Constants don’t count if they depend on which unit system you’re using. - You are correct, and the units i have given them are pseudo units to help find what i was looking for (think of them as a temporary adjustment to entertain a what if question). In this case i have still not exhausted that what if and that is why i still use them. In the end, i will or will not prove them correct.

My main idea is as follows i guess - Physics in general is an explanation of what we see and know. Some models explain why something works, some explain how it works but to me (again maybe because im not as versed in the topic as you guys) this seems all reactionary. ie they (physicists) will ask why, why, why until they cant get any further answer, and then say 'its just how it is' or the worst thing (my personal opinion so dont get upset) make up magic unicorns or magic dimensions to explain it, and then pass it off as science fact. Now, again, my personal opinion and probably you see me as one of these, but the difference is, im not claiming my work to be fact or even correct, im looking for confirmation or not. I am more like that irritating 5 year old who never stops asking why, why, why,why, and if i cant find the answer that satisfies me then thats when i think for myself on how it could be. Ive always been this way, i can look at a mechanical machine for 10 minutes and know generally how to build it. I can deconstruct it and reconstruct it in my head, every little component.
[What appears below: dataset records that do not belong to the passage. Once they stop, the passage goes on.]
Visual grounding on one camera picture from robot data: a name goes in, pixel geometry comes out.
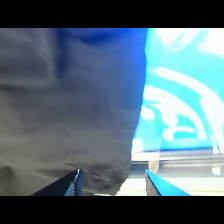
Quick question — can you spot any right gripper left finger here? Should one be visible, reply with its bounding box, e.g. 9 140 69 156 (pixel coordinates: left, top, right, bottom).
33 168 83 197

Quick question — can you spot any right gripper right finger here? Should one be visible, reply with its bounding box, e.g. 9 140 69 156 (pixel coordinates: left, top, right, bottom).
144 168 191 197

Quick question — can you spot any grey garment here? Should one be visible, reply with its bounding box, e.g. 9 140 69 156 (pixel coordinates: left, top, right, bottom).
0 27 149 197

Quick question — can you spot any silver frame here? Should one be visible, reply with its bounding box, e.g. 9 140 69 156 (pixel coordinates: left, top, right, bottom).
128 147 224 179

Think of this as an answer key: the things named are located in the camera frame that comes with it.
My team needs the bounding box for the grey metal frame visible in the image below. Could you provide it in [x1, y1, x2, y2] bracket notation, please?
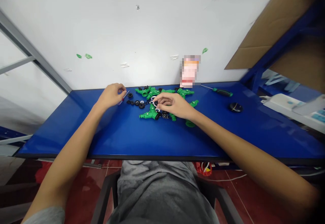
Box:
[0, 8, 73, 95]

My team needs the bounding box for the brown cardboard sheet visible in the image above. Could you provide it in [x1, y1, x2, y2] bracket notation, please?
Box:
[268, 32, 325, 95]
[224, 0, 319, 70]

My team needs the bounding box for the person's right hand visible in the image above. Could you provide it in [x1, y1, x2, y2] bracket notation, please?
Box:
[154, 93, 201, 121]

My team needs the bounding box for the blue metal shelf rack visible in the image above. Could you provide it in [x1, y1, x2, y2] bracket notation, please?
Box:
[240, 0, 325, 102]

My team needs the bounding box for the pile of green hose connectors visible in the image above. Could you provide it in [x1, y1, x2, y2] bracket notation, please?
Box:
[135, 86, 199, 128]

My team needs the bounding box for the green black handled screwdriver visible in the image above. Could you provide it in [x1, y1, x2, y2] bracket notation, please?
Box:
[200, 85, 234, 98]

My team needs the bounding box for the white power strip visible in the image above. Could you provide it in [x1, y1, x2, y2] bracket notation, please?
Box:
[260, 93, 325, 129]

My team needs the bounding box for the person's left hand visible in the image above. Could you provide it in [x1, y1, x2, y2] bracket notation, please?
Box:
[97, 83, 127, 108]

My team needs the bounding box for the red bag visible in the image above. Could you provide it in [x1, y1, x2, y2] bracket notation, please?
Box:
[196, 161, 213, 177]

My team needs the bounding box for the thin purple screwdriver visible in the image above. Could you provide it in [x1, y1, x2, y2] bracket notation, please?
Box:
[118, 90, 130, 106]

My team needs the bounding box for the pile of black rings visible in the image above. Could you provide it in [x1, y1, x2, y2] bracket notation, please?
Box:
[126, 86, 170, 120]

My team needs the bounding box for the white cable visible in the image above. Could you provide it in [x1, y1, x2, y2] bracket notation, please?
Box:
[203, 174, 247, 182]

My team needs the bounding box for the person's body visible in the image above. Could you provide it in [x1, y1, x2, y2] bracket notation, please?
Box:
[107, 160, 217, 224]

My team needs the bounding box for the pink box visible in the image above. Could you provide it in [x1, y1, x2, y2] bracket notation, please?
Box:
[179, 54, 201, 89]

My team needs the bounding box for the black round disc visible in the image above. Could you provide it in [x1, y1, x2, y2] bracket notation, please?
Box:
[229, 102, 244, 113]
Lastly Dhillon1724X - i did answer your question but not in full terms. sorry - I dont have an achievement that i need from this- i believe that physics should be shared with everyone for the betterment of our civilisation, for that reason this is just to satisfy my own curiosity and it turned out that it went deeper than i had expected. Now if you mean what the end game is for this theory then that is different, the end goal is to find the underbelly of the universe - to prove that there is an underlying construct to what we know. (you could maybe think of it as the dimension that eluded Einstein) in other words, what we have GR, QED, QFD etc, are the surface explanations, im looking for the explanation that precedes them. ie how is mass created, how are the controls that are placed on mass and space-time determined. thats what im looking for. I hope this satisfies your question.

4 hours ago, Dhillon1724X said:

It seems word salad to me.

it is word salad, 'curvature well traps twist angles and produces pressure-based restoring behaviour.'- its supposed to say refer to the idea that you get a 3 step process, first you get a curvature well, this traps the twist angles (energy strings) and produces a stable (pressure based ) particle. - this is part of the ai jumble explanation from my suggestion that the twist angles would fill up the well (limited by its 'n' value) and produce a stable particle confined by A2 pressure.